• **Extracted entries**:
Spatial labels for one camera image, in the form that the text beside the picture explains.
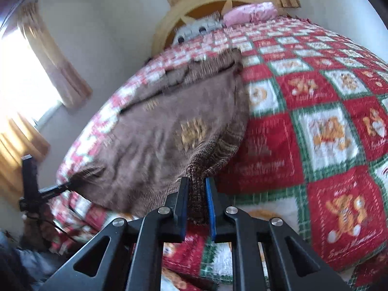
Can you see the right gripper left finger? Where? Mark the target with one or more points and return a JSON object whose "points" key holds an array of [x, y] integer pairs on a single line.
{"points": [[176, 227]]}

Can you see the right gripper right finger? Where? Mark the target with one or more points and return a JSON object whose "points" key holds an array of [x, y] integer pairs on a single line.
{"points": [[220, 227]]}

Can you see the brown knitted sweater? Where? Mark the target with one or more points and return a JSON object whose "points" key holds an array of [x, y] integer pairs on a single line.
{"points": [[190, 124]]}

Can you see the person's left hand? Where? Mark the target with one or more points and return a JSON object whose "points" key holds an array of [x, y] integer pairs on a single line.
{"points": [[39, 230]]}

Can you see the red checkered Christmas quilt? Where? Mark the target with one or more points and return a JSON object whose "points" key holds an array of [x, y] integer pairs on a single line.
{"points": [[315, 150]]}

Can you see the beige window curtain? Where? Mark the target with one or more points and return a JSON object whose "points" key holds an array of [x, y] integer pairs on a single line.
{"points": [[71, 87]]}

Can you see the grey white patterned pillow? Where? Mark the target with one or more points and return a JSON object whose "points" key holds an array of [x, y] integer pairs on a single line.
{"points": [[198, 27]]}

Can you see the pink pillow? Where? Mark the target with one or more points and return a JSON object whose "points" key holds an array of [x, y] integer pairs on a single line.
{"points": [[251, 13]]}

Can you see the yellow wooden headboard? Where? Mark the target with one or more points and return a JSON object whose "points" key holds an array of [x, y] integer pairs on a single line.
{"points": [[187, 11]]}

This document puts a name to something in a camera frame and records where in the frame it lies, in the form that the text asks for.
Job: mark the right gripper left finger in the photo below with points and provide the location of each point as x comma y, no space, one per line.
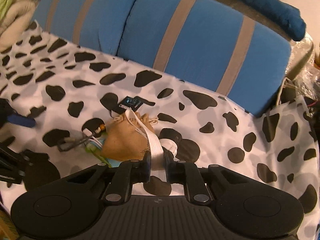
126,175

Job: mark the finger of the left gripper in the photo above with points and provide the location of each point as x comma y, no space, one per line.
21,120

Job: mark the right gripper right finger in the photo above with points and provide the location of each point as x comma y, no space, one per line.
188,175

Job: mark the white elastic band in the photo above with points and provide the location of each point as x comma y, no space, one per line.
156,150

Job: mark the black cloth white band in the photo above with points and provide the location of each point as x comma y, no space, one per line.
170,146

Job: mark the tan drawstring pouch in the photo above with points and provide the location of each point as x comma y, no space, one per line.
125,139

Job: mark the blue wet wipes pack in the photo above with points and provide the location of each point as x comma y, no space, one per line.
114,163

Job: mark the black tissue pack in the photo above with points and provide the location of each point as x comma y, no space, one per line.
130,103

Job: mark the green wet wipes pack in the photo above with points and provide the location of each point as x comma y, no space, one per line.
95,147

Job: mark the cow print bed sheet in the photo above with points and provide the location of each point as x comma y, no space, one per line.
67,88

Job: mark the beige quilted blanket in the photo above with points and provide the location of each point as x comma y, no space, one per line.
16,20

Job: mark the blue striped cushion left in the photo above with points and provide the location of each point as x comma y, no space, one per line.
95,24

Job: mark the blue striped cushion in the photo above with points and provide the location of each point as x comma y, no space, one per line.
95,24
208,44

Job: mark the blue striped cushion right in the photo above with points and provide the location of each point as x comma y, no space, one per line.
208,44

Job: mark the clutter pile of bags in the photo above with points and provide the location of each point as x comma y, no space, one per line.
302,77

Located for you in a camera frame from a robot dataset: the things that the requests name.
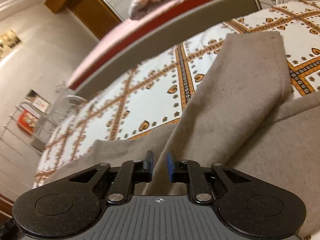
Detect grey-brown fleece pants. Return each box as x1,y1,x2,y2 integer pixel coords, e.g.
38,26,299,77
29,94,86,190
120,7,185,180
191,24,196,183
46,31,319,238

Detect white low drawer cabinet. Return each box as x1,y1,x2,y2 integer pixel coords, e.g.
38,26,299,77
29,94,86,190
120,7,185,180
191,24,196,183
30,111,61,154

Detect red picture board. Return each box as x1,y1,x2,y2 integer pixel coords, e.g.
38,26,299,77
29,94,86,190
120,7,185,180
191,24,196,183
17,110,38,135

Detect small framed picture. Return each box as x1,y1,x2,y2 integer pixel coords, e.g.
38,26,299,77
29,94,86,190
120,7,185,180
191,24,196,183
25,89,51,113

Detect white orange patterned bedsheet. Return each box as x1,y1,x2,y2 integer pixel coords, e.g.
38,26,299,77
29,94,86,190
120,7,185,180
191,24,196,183
33,0,319,187

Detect wall picture poster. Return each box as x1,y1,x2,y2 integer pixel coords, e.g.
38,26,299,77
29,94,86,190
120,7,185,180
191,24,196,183
0,30,22,60

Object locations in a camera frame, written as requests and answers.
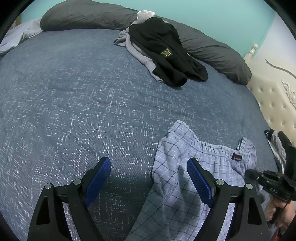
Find light blue plaid boxer shorts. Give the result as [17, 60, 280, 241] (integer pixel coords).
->
[126, 120, 257, 240]

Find person's right hand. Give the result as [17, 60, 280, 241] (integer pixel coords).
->
[273, 198, 295, 231]

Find black white striped garment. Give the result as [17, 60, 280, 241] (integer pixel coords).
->
[264, 128, 295, 173]

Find cream tufted headboard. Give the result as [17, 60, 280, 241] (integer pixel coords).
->
[244, 44, 295, 145]

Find blue-grey textured bedspread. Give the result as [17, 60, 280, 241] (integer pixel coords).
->
[1, 29, 276, 240]

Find long dark grey pillow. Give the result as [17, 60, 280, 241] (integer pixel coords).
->
[40, 1, 252, 85]

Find black garment with yellow label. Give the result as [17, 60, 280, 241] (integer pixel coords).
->
[129, 17, 208, 87]

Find light grey bed sheet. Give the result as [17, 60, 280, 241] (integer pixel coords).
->
[0, 18, 42, 57]

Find grey sweatshirt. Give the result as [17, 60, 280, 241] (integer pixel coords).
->
[114, 10, 164, 83]

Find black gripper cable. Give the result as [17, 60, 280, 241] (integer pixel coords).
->
[268, 201, 290, 230]

• **Exercise prompt**:
Set down the material above as is, without any pictures.

• **Task result**:
Spatial labels for one camera image, in the form that the text beside the picture explains.
Can you see the right gripper left finger? Where? Mark the target with one or more points and return a JSON object whose "points" key holds an array of [x, y] integer pairs on a single line.
{"points": [[176, 227]]}

Can you see the right gripper right finger? Where? Mark the target with one or more points and return a JSON object whose "points" key holds an array of [x, y] integer pairs on a single line.
{"points": [[220, 227]]}

Can you see the brown knitted sweater? Where? Mark the target with one or more points and return a JSON object whose "points" key holds an array of [x, y] integer pairs on a single line.
{"points": [[190, 124]]}

Can you see the person's left hand? Where? Mark the target with one or more points and return a JSON object whose "points" key holds an array of [x, y] integer pairs on a single line.
{"points": [[39, 230]]}

Can you see the red checkered Christmas quilt? Where? Mark the target with one or more points and return a JSON object whose "points" key holds an array of [x, y] integer pairs on a single line.
{"points": [[315, 150]]}

Can you see the beige window curtain? Where? Mark the target with one or more points and return a JSON object whose "points" key holds an array of [x, y] integer pairs on a single line.
{"points": [[71, 87]]}

Can you see the grey white patterned pillow? Where? Mark the target with one or more points and return a JSON object whose "points" key holds an array of [x, y] integer pairs on a single line.
{"points": [[198, 27]]}

Can you see the pink pillow? Where? Mark the target with one or more points and return a JSON object whose "points" key holds an array of [x, y] integer pairs on a single line.
{"points": [[251, 13]]}

Can you see the yellow wooden headboard? Where? Mark the target with one or more points and return a JSON object whose "points" key holds an array of [x, y] integer pairs on a single line.
{"points": [[187, 11]]}

This document puts a name to something in a camera frame and records where in the frame it lies, in the form that the text asks for.
Job: mark the right gripper left finger in the photo below with points and provide the location of each point as x comma y, no space, one per line.
126,175

Job: mark the finger of the left gripper in the photo above with points and provide the location of each point as x comma y, no space, one per line.
21,120

Job: mark the right gripper right finger in the photo above with points and provide the location of each point as x comma y, no space, one per line.
188,175

Job: mark the white elastic band in the photo above with points and provide the location of each point as x comma y, no space, one per line.
156,150

Job: mark the black cloth white band in the photo above with points and provide the location of each point as x comma y, no space, one per line.
170,146

Job: mark the tan drawstring pouch in the photo above with points and provide the location of each point as x comma y, no space, one per line.
125,139

Job: mark the blue wet wipes pack in the photo above with points and provide the location of each point as x comma y, no space, one per line.
114,163

Job: mark the black tissue pack in the photo above with points and provide the location of each point as x comma y, no space, one per line.
130,103

Job: mark the green wet wipes pack in the photo above with points and provide the location of each point as x comma y, no space, one per line.
95,147

Job: mark the cow print bed sheet in the photo above with points and provide the location of each point as x comma y, no space, one per line.
67,88

Job: mark the beige quilted blanket in the photo above with points and provide the location of each point as x comma y, no space, one per line.
16,20

Job: mark the blue striped cushion left in the photo above with points and provide the location of each point as x comma y, no space, one per line.
95,24

Job: mark the blue striped cushion in the photo above with points and provide the location of each point as x comma y, no space, one per line.
95,24
208,44

Job: mark the blue striped cushion right in the photo above with points and provide the location of each point as x comma y, no space, one per line.
208,44

Job: mark the clutter pile of bags in the photo above with points and provide the location of each point as x comma y, no space, one per line.
302,77

Located for you in a camera frame from a robot dataset: the things that the requests name.
Detect grey-brown fleece pants. Return each box as x1,y1,x2,y2 integer pixel coords, e.g.
38,26,299,77
29,94,86,190
120,7,185,180
191,24,196,183
46,31,319,238

Detect white low drawer cabinet. Return each box as x1,y1,x2,y2 integer pixel coords, e.g.
38,26,299,77
29,94,86,190
120,7,185,180
191,24,196,183
30,111,61,154

Detect red picture board. Return each box as x1,y1,x2,y2 integer pixel coords, e.g.
38,26,299,77
29,94,86,190
120,7,185,180
191,24,196,183
17,110,38,135

Detect small framed picture. Return each box as x1,y1,x2,y2 integer pixel coords, e.g.
38,26,299,77
29,94,86,190
120,7,185,180
191,24,196,183
25,89,51,113

Detect white orange patterned bedsheet. Return each box as x1,y1,x2,y2 integer pixel coords, e.g.
38,26,299,77
29,94,86,190
120,7,185,180
191,24,196,183
33,0,319,187

Detect wall picture poster. Return each box as x1,y1,x2,y2 integer pixel coords, e.g.
38,26,299,77
29,94,86,190
120,7,185,180
191,24,196,183
0,30,22,60

Object locations in a camera frame, written as requests and answers.
Find light blue plaid boxer shorts. Give the result as [17, 60, 280, 241] (integer pixel coords).
->
[126, 120, 257, 240]

Find person's right hand. Give the result as [17, 60, 280, 241] (integer pixel coords).
->
[273, 198, 295, 231]

Find black white striped garment. Give the result as [17, 60, 280, 241] (integer pixel coords).
->
[264, 128, 295, 173]

Find cream tufted headboard. Give the result as [17, 60, 280, 241] (integer pixel coords).
->
[244, 44, 295, 145]

Find blue-grey textured bedspread. Give the result as [17, 60, 280, 241] (integer pixel coords).
->
[1, 29, 276, 240]

Find long dark grey pillow. Give the result as [17, 60, 280, 241] (integer pixel coords).
->
[40, 1, 252, 85]

Find black garment with yellow label. Give the result as [17, 60, 280, 241] (integer pixel coords).
->
[129, 17, 208, 87]

Find light grey bed sheet. Give the result as [17, 60, 280, 241] (integer pixel coords).
->
[0, 18, 42, 57]

Find grey sweatshirt. Give the result as [17, 60, 280, 241] (integer pixel coords).
->
[114, 10, 164, 83]

Find black gripper cable. Give the result as [17, 60, 280, 241] (integer pixel coords).
->
[268, 201, 290, 230]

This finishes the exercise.